EMQ has not officially confirmed the relationship between FlowMQ and HStreamDB, nor has it disclosed the implementation language of the FlowMQ Broker. FlowMQ may have inherited some architectural concepts from HStreamDB, or it may be an entirely new implementation — the specific details cannot be confirmed from the outside.
All analysis below is based on FlowMQ's public documentation and logical reasoning.
I. Product Positioning Evolution
HStreamDB was open-sourced in 2021, written in Haskell, and positioned as a "streaming database" focused on storing and real-time processing of streaming data, with SQL as its primary interface. The project stalled at v0.14, with relatively low community activity.
FlowMQ's positioning has undergone a fundamental shift: from "streaming database" to "unified messaging platform." The core narrative has changed to replacing an enterprise's scattered MQTT Brokers, Kafka clusters, and RabbitMQ instances with a single system, eliminating bridging programs and duplicate operations overhead.
At the same time, EMQX has merged its community and enterprise editions starting from v5.9.0, changing the license from Apache 2.0 to BSL 1.1, and the EMQX 5.8 open-source version reached end-of-maintenance in late February 2026. EMQ's entire product line is no longer open source in the traditional sense.
II. Overall Architecture Speculation
Based on public documentation, FlowMQ's architecture can be divided into four layers: the protocol adaptation layer, routing engine, Destination layer, and storage layer.
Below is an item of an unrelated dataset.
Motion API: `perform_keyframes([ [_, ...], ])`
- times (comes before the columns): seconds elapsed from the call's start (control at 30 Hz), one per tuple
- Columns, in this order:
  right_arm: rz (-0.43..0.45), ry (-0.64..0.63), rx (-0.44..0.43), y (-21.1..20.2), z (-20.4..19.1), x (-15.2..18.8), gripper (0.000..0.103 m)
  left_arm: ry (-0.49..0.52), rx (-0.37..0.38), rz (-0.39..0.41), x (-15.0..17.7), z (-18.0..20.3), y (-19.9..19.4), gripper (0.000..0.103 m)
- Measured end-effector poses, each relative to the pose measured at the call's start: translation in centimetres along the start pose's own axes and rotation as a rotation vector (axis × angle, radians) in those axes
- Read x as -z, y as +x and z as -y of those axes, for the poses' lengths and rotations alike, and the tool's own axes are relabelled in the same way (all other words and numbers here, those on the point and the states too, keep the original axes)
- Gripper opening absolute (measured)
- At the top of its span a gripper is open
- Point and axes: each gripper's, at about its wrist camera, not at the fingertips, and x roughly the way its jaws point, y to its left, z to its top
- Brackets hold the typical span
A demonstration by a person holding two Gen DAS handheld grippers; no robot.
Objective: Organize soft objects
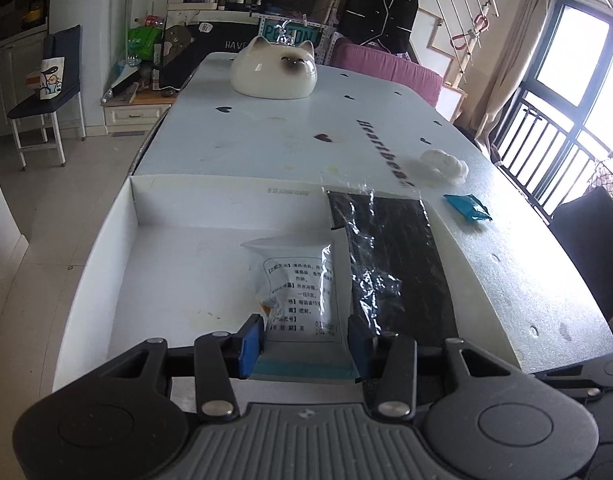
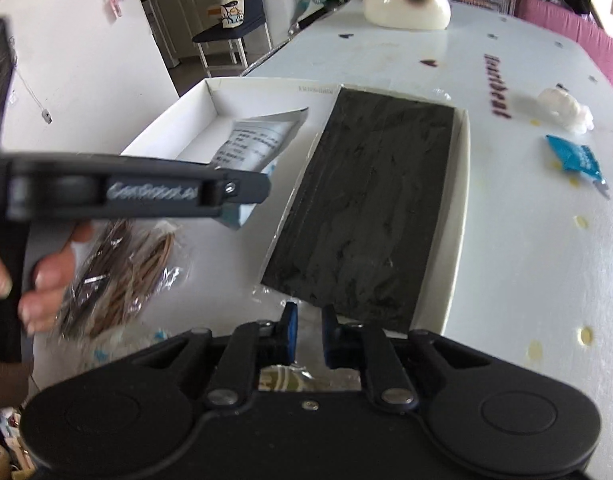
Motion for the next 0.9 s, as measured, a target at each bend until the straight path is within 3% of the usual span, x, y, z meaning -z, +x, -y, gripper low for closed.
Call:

The following are speculative overall architecture and routing engine internal logic diagrams based on public information.
Overall Architecture Diagram (Speculative)
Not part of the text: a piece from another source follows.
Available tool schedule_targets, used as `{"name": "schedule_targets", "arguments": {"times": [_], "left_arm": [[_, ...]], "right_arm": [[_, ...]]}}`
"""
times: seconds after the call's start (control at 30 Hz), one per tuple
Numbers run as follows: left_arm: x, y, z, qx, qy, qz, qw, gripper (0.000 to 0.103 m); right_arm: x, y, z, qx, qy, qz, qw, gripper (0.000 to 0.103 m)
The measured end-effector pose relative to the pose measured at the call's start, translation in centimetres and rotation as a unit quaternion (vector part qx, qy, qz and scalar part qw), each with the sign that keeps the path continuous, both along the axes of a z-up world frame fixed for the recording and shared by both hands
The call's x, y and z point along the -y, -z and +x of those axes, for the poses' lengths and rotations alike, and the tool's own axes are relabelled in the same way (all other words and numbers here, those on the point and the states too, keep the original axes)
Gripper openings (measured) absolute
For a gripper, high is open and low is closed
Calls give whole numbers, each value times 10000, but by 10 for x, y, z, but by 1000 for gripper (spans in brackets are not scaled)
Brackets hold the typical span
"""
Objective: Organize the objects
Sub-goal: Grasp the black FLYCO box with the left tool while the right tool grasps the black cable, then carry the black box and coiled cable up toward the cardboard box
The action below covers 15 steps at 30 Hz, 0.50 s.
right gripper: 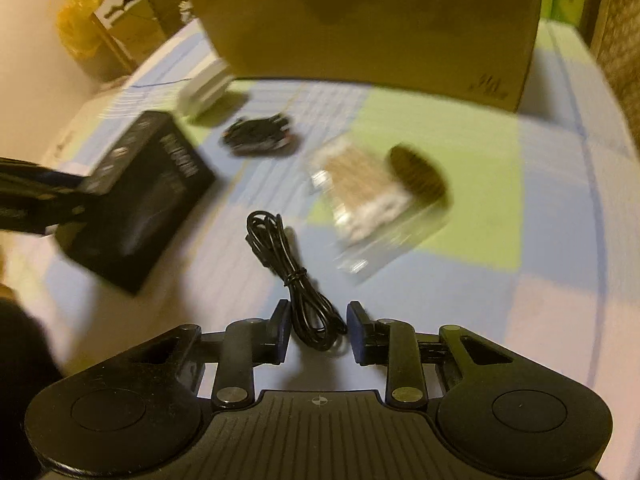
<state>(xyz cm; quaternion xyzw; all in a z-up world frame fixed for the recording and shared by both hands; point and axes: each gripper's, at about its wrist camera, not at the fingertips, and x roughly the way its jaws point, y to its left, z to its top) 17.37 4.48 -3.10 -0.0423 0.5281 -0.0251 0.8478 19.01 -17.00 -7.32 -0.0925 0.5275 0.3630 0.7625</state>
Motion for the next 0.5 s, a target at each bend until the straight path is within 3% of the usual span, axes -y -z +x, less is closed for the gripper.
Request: {"name": "schedule_targets", "arguments": {"times": [0.07,0.2,0.5], "left_arm": [[1,0,-1,7,12,-32,10000,60],[1,-2,-5,28,19,-45,10000,60],[-6,-5,-8,74,9,-46,10000,60]], "right_arm": [[-2,0,-9,-22,-139,51,9999,29],[-15,-2,-20,524,-483,-203,9972,35],[-48,6,-29,985,-1375,-365,9849,34]]}}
Routing Engine Internal Logic (Speculative)

2.1 Protocol Adaptation Layer
Each protocol has its own independent adapter, responsible for translating external protocol messages into an internal unified format and mapping protocol-specific addresses to FlowMQ internal Topics:
- MQTT topics are mapped directly
- Kafka topic
.characters are automatically converted to/ - AMQP message keys are mapped to Topics
Adapters are pluggable — adding a new protocol only requires adding a new adapter. Deployment configuration supports independent scaling by protocol role, with mqtt-num and kafka-num controlling instance counts separately, allowing mixed deployment of different roles on the same machine.
2.2 Routing Engine
The routing engine is the core hub of the architecture, responsible for matching a message's Topic against all Topic Filters registered by Destinations (supporting + and # wildcards) and delivering on a match.
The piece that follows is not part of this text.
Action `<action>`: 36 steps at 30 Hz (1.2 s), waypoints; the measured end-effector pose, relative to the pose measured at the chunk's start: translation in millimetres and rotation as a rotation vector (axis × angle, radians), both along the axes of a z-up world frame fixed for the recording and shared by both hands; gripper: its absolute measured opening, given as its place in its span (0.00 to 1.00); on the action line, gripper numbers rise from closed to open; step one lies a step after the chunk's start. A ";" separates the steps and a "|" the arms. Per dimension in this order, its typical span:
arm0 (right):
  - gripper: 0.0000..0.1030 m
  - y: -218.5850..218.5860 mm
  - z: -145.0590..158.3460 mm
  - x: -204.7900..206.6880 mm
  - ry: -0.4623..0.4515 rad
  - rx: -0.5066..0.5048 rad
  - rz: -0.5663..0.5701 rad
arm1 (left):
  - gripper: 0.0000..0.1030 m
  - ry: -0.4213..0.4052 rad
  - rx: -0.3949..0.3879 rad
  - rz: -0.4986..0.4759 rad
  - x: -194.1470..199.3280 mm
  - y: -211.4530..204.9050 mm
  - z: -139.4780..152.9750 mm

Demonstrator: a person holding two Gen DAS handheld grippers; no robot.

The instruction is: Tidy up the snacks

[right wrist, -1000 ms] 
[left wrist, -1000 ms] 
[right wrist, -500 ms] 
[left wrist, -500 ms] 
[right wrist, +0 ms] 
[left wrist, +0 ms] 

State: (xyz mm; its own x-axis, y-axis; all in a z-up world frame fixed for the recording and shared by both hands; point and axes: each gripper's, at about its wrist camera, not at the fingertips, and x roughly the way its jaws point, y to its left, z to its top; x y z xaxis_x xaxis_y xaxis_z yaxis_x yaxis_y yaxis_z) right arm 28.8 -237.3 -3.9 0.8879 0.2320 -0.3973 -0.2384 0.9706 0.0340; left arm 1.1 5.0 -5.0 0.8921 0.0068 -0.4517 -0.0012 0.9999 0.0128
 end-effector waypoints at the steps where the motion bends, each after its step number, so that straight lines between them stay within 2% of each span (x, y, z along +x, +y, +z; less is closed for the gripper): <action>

The routing engine is completely protocol-agnostic and does not distinguish by the message's source protocol. Cross-protocol interoperability happens naturally at this layer.
If a single message matches multiple Destinations (for example, simultaneously matching a Subscription and a Stream), the message is copied and delivered to each of them, producing write amplification.
2.3 Destination Layer
Three Destination types correspond to three message semantics:
Subscription: Upon arrival, messages are immediately pushed to online subscribers without going through persistence. Based on monitoring metrics, Subscriptions use in-memory direct push, with the lowest latency.
Stream: Messages are persisted to S3 object storage in append-only log format, supporting partitions, offset-based consumption, and historical replay, with full Kafka protocol compatibility. Streams support binding to a Topic Filter to automatically capture matching messages. Based on the kas3_ prefix in monitoring metrics, there appears to be a KaS3 module underneath specifically managing page cache, segments, compaction, and retention.
Queue: Competing consumers, deleted after ACK confirmation. The documentation does not clearly specify Queue data storage details; it is speculated to be stored in FoundationDB.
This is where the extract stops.